SINGAPORE (Reuters) - Chinese solar companies plan to run their plants below capacity in order to shed inventory and slow capital spending as the sector battles shrinking profit margins amid tepid demand and depressed panel prices.
Solar makers such as JA Solar and Suntech Power Holdings Co will temporarily idle some equipment at factories to halt a build-up in inventory over the last three quarters, setting aside a long-held view that demand could return in a big way in a seasonally strong fourth quarter.
“We’re slowing the pace of expansion because we think there is enough capacity to meet demand,” Liu Yong, JA Solar’s senior vice-president and chief technology officer, told Reuters on the sidelines of an industry conference.
JA Solar, the world’s largest solar cell maker, plans to lower utilization in coming months, said Liu, citing high inventories and seasonality.
Utilization at some solar factories has gone down to 75 percent, but industry experts say mid-sized players in the sector have been running capacity at below half in the last quarter, and many of the much smaller producers have shut down.
“The price has been coming down, we’re losing too much. Everyone in the industry is losing,” said JianHua Zhao, chief technology officer at China Sunergy (Nanjing) Co, adding that his firm has lowered capacity utilization by about 25 percent.
Analysts say more downsizing measures may ensue on a weaker-than-expected fourth quarter, setting the stage for some companies to lower full-year shipment guidance marked by layoffs and spending cuts.
“Fourth quarter demand could be worse than third quarter. Suppliers will further reduce their utilization to burn inventories,” said Jesse Pichel, an analyst at Jefferies Equity Research in a report.
Overproduction and the subsidy cuts in Italy and Germany led to a collapse of more than 40 percent in panel prices this year, squeezing profit margins across the industry and driving at least three U.S. companies, including Fremont, California-based Solyndra, into bankruptcy.

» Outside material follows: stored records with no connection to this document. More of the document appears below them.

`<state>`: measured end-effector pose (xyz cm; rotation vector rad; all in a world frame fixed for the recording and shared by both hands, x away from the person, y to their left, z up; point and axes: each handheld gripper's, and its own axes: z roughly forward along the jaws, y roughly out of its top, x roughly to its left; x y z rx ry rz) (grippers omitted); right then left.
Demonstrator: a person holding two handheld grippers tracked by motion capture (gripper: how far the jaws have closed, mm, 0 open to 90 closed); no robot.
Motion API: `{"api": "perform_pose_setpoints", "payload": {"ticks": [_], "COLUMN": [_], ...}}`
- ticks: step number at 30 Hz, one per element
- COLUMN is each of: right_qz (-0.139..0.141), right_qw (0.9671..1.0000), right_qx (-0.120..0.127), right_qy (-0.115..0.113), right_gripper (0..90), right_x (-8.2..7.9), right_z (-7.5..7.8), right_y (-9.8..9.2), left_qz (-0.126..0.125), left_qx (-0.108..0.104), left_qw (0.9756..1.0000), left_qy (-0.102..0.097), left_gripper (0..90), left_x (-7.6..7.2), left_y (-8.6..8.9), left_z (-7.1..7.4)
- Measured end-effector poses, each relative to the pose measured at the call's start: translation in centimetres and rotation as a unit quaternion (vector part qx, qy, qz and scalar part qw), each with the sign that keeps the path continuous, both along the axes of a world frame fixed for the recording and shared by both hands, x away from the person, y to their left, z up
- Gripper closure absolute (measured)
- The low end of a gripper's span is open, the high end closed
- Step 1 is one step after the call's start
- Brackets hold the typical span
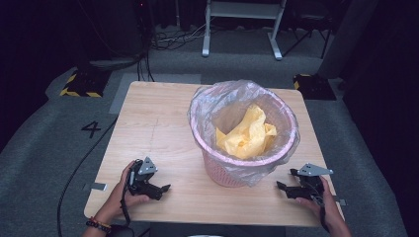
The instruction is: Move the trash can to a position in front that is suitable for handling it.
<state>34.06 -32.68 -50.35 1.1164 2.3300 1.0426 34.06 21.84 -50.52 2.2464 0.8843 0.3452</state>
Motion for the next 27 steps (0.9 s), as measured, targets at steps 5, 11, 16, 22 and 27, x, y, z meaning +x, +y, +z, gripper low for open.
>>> {"api": "perform_pose_setpoints", "payload": {"ticks": [5,11,16,22,27], "right_qz": [0.001,-0.001,-0.001,-0.006,-0.003], "right_qw": [1.0,1.0,1.0,1.0,0.9998], "right_qx": [0.0,0.0,0.0,-0.001,0.02], "right_qy": [0.0,0.001,0.001,0.0,-0.007], "right_gripper": [20.2,20.1,20.2,26.1,26.7], "right_x": [0.0,0.0,-0.1,-0.2,-0.2], "right_z": [0.0,0.0,0.0,0.2,0.4], "right_y": [0.0,0.0,-0.1,-0.3,-0.4], "left_qz": [0.001,0.002,-0.003,-0.013,-0.031], "left_qx": [0.0,-0.002,0.0,-0.001,-0.001], "left_qw": [1.0,1.0,1.0,0.9999,0.9995], "left_qy": [0.0,0.001,0.001,0.0,-0.001], "left_gripper": [0.6,0.6,0.6,0.6,0.6], "left_x": [-0.1,-0.2,-0.1,0.3,1.3], "left_y": [0.0,0.0,0.0,-0.5,-1.7], "left_z": [0.0,0.0,0.0,0.0,0.0]}}
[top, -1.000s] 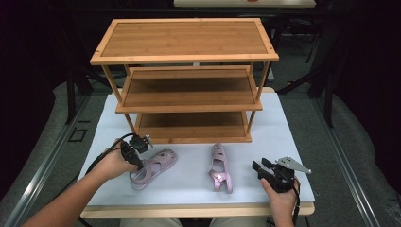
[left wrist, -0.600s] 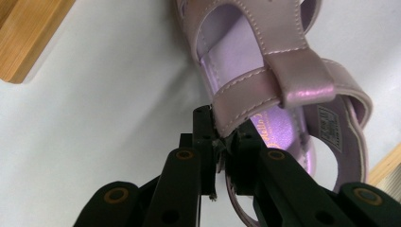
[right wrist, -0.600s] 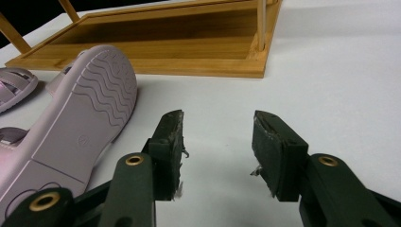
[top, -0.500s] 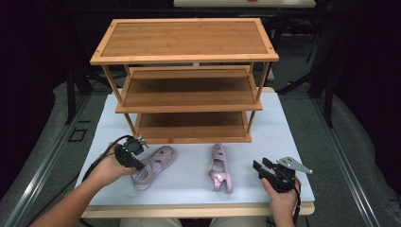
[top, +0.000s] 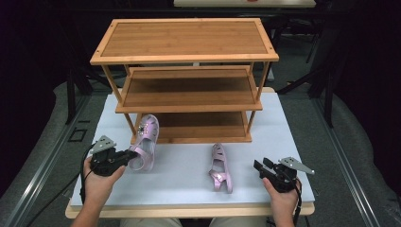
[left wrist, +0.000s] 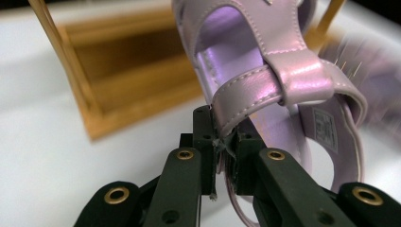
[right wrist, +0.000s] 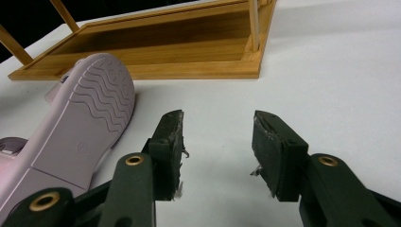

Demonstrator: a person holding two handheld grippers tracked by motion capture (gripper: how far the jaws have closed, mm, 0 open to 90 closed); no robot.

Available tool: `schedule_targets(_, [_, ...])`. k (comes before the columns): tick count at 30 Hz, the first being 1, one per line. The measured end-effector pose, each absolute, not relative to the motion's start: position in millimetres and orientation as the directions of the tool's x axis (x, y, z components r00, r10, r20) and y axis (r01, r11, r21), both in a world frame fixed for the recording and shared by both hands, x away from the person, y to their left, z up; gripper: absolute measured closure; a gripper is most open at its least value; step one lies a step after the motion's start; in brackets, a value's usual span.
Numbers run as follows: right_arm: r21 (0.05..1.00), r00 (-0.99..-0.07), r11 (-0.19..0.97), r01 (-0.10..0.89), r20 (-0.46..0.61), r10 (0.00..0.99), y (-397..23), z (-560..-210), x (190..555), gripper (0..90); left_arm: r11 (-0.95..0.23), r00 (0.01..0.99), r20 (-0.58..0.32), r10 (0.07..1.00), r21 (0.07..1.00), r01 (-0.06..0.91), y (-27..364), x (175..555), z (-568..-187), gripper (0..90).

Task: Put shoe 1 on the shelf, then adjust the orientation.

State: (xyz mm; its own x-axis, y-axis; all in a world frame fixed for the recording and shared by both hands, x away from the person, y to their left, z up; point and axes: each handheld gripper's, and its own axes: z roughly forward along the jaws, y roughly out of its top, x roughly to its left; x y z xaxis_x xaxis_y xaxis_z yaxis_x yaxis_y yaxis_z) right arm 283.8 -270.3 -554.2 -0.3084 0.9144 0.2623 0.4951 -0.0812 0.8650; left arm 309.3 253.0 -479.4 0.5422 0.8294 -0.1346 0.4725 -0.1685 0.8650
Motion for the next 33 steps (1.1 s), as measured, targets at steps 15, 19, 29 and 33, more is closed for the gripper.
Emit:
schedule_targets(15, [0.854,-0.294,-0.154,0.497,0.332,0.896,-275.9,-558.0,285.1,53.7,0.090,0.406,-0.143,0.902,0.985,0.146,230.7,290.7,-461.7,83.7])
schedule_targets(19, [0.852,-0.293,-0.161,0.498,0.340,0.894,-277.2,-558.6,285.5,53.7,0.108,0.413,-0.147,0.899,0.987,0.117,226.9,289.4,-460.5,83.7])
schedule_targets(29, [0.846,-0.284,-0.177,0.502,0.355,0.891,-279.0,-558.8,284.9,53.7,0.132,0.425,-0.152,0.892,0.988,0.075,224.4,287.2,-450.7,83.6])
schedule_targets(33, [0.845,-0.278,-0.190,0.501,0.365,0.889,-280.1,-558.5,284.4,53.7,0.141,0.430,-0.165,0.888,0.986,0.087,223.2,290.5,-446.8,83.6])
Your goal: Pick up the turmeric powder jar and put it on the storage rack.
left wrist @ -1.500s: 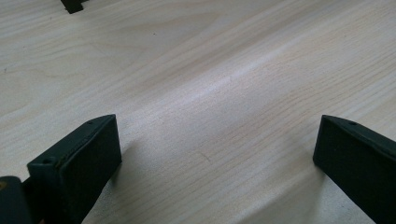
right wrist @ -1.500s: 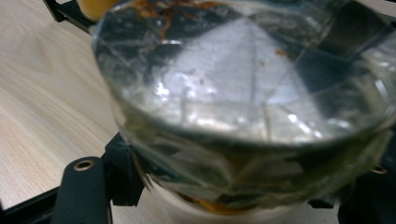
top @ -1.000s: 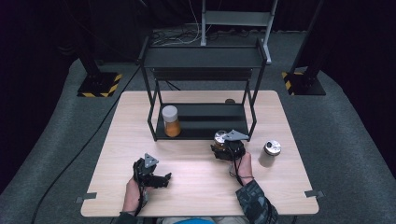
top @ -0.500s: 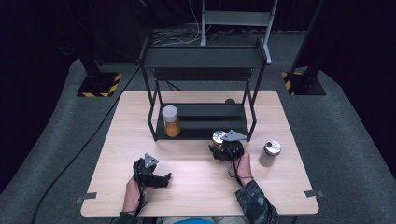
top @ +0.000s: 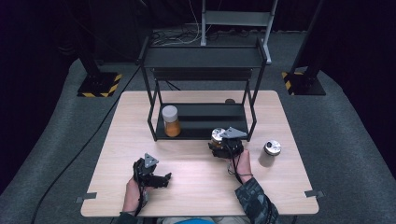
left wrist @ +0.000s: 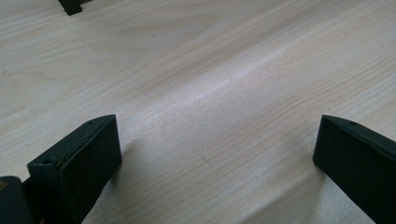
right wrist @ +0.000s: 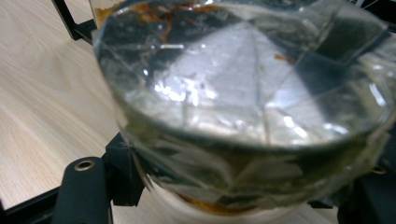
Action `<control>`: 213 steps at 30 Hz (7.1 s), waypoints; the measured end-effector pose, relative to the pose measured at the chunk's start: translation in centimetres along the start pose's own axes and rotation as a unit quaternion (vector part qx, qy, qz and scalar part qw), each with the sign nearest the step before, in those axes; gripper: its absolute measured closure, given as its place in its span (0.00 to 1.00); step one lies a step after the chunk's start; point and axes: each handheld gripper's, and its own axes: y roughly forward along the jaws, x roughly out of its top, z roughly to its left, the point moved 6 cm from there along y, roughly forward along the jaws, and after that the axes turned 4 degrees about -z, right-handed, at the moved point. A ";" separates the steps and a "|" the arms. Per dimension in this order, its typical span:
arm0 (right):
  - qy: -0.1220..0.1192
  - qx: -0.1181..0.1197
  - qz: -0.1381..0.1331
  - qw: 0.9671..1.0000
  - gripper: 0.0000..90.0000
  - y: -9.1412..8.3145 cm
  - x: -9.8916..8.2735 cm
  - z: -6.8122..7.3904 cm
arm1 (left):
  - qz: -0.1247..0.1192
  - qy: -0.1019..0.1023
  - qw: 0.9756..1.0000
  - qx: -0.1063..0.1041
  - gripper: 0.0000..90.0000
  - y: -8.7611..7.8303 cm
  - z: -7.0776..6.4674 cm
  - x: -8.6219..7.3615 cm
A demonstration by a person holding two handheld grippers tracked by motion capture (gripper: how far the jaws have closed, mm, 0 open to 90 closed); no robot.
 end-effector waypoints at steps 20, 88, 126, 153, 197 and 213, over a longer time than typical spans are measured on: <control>-0.009 0.007 0.005 1.000 0.34 1.1 1.9 -0.2 | 0.000 0.000 1.000 0.000 0.01 0.0 0.0 0.0; -0.025 0.013 0.016 0.999 0.34 3.7 5.7 -0.8 | 0.000 0.001 1.000 -0.001 0.01 0.0 0.0 0.0; -0.025 0.017 0.012 0.999 0.34 5.3 7.3 -0.9 | 0.000 0.001 1.000 -0.001 0.01 0.0 0.0 0.0; -0.019 0.020 0.008 1.000 0.34 6.7 7.9 -0.9 | 0.000 0.001 1.000 -0.002 0.01 0.0 0.0 0.0; 0.003 0.017 0.013 1.000 0.34 9.2 7.0 -0.6 | -0.001 0.004 1.000 -0.001 0.01 0.0 0.0 0.0; 0.006 0.013 0.014 1.000 0.34 9.9 6.3 -0.4 | -0.002 0.004 1.000 -0.001 0.01 0.0 -0.1 0.0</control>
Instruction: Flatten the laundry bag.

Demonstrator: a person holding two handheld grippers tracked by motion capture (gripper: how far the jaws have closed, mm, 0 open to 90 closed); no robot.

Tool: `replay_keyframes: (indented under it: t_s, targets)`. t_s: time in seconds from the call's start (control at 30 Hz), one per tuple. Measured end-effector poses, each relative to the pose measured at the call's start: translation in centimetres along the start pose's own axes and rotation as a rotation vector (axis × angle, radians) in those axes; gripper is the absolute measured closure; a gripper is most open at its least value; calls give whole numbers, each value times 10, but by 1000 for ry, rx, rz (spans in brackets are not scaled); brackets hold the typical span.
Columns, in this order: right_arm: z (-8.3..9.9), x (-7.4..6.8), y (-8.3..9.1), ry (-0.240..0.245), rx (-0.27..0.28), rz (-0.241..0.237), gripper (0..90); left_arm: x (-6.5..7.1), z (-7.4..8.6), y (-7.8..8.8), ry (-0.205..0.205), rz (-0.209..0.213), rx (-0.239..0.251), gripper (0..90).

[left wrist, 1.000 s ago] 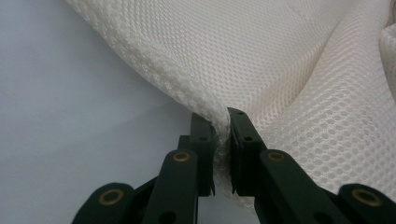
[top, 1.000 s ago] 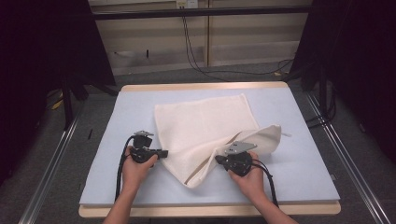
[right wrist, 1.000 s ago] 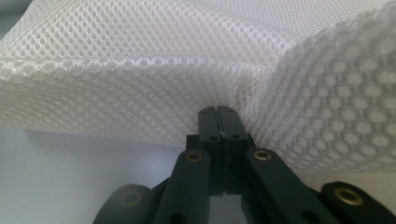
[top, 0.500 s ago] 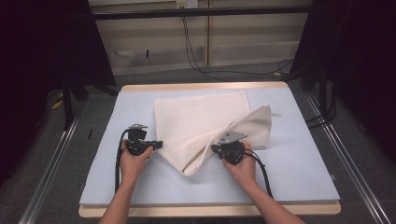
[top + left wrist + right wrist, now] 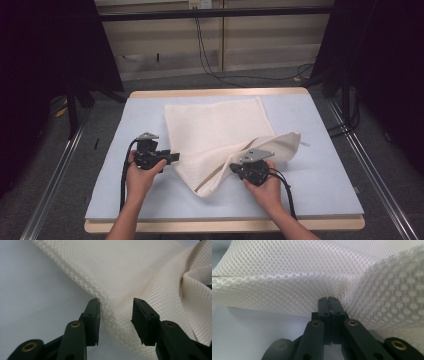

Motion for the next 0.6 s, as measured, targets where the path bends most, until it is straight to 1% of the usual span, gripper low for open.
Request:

Moves to slow expansion and curb production could be the only way for the industry to stem a slide in prices, said analysts, though the damage caused by overproduction was likely to still be felt in the coming few quarters, with prices likely to slip further into the new year.
“Falling prices into the first half of 2012 across the value chain will likely take their toll on margins, resulting in lower than expected earnings across the board,” said Piper Jaffray analyst Ahmar Zaman, citing companies like Suntech Power as likely to be hurt more than most due to its tight margins.
Average selling prices of solar panels, at more than $1.00 per watt may fall to 90 cents in the first quarter next year, said Zaman.
For how long market weakness will persist is much harder to predict amid a worsening economic outlook and the uncertainty of a European bailout. Europe accounts for more than 90 percent of sales of Chinese solar companies.
The future appears bleaker after Britain announced a plan to roll back generous subsidies to the sector.
“If the markets get worse we may need to review our plans,” said China Sunergy’s Zhao.